WHAT IS NEEDED ::
All lines in the material with the string "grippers" should be listed.
^^^^^^^^
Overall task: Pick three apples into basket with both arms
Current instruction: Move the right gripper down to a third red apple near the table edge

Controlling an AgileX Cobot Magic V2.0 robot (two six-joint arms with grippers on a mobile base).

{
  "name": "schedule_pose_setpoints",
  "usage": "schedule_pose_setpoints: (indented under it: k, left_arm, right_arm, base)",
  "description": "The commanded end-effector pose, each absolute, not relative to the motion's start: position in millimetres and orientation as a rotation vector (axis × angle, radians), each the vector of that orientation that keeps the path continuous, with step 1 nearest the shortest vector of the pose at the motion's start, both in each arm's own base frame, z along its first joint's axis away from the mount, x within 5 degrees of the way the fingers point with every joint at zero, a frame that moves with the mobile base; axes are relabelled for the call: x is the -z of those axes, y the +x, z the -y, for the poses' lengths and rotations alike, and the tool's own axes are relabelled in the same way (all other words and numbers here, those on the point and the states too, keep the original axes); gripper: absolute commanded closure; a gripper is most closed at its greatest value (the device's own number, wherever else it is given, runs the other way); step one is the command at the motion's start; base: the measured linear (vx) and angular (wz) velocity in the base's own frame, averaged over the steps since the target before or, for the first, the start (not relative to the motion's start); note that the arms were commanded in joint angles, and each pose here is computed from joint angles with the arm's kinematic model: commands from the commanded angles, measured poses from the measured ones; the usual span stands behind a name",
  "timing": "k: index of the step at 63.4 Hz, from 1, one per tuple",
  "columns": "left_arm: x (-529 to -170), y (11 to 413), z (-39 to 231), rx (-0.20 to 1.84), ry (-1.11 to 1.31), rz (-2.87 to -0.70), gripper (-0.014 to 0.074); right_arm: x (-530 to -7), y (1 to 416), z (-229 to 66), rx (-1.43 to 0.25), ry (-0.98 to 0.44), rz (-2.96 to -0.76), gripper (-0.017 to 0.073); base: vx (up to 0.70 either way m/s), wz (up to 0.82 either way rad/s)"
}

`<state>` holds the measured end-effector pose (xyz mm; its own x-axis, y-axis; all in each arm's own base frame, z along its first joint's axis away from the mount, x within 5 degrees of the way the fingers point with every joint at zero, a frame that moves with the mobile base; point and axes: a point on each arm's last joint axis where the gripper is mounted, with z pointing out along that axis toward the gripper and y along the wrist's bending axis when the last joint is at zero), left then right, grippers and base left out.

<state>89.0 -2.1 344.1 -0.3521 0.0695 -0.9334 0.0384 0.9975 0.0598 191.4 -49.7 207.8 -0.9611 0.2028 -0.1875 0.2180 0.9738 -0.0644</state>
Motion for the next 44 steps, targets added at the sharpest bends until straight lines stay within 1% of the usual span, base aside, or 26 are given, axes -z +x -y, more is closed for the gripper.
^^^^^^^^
EXPECTED ANSWER ::
Controlling an AgileX Cobot Magic V2.0 robot (two six-joint arms with grippers on a mobile base).
`<state>` holds the measured end-effector pose (xyz mm; its own x-axis, y-axis; all in each arm's own base frame, z along its first joint's axis away from the mount, x within 5 degrees of the way the fingers point with every joint at zero, a frame that moves with the mobile base; point and axes: a point on each arm's last joint axis where the gripper is mounted, with z pointing out along that axis toward the gripper and y along the wrist's bending axis when the last joint is at zero), left then right, grippers and base left out.

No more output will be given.